Silicon Valley tech giant Google announced today that it will be opening its fledgling (re: failing) ‘Glass Explorer Program’ to the general public. The catch? The loosening of restrictions on the company’s highly secretive Glass will only last for 24-hours. Starting at 6am PST and 9am EST today, anyone in the United States with $1,500 to spare and space for another junk technology can purchase the augmented reality wearable computer from the Glass website. Supplies, as with most sensationalized marketing campaigns, are extremely limited.
“I don’t expect a lot of people to fork out that kinda money,” explains Andreas Huttenrauch, Chief Digital Strategist at Globi Web Solutions. “That’s still very expensive. I’m actually very surprised at that number. One thing I need to know is, how does it work, and how do people who already wear glasses wear it, which would probably be the vast majority of geeks who would be interested in this.”
Not the First Glass Marketing Initiative of 2014
The move to temporarily open up the ‘Explorer Program’ comes only weeks after the search engine behemoth launched its ‘Glass for Business’ campaign, hoping to improve adoption of its wearable technology among small business owners in the States. Just as the company has struggled to get the American public interested in the technology, only a few sectors of the economy have taken a bite of Google’s tech bait.

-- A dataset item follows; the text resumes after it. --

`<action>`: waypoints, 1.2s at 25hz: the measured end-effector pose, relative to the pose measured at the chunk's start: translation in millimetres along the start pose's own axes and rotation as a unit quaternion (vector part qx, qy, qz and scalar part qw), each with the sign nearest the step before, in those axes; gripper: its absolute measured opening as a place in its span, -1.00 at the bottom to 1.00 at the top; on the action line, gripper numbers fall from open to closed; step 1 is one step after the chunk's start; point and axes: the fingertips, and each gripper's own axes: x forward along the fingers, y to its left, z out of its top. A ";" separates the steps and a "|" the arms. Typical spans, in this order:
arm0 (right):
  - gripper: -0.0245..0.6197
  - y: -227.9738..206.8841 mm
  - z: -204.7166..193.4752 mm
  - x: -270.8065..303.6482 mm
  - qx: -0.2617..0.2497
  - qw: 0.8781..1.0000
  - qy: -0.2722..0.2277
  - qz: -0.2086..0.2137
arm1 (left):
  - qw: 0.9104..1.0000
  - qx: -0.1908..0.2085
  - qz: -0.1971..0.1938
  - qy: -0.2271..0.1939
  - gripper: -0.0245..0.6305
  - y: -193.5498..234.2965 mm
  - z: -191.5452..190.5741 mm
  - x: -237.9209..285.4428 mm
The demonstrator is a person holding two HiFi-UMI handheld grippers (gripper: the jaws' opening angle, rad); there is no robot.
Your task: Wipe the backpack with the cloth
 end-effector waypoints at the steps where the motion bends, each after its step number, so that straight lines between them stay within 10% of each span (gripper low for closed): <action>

While certain industries, most notably athletics, medicine, and law enforcement, have hit the ground running with Glass, many professionals simply don’t see the point of adding yet another piece of questionable technology to their tool-belts. Unfortunately, the professional sector is really the least of Google’s worries.
Consumers Don’t Care
The biggest obstacle for Google is the consumer market. Until the hefty price-tag drops to standard tech levels, somewhere in the ballpark of $300, most analysts agree that the company is going to have a hard time finding any traction in the open consumer market, even with Millennials, who are known to think nothing of dropping exorbitant amounts on the latest smart devices.
If price were the only issue, it’s likely that Glass would eventually find its niche among consumers. The problem? Price is truly the last thing on consumers’ minds. A recent study from research firm Toluna found that the biggest obstacle for consumer adoption of Glass is something that can’t be fixed by finding cheaper production techniques. When polled, 72% of Americans said that Google Glass represents too big of a privacy concern for them to make a purchase. In an age when the NSA is left to roam without a leash, consumers don’t want a piece of technology that can record their whereabouts and take video of the things they do. In other words, no matter how many 24-hour offerings Google announces, Glass will likely remain a really expensive experimental project and nothing more for the foreseeable future.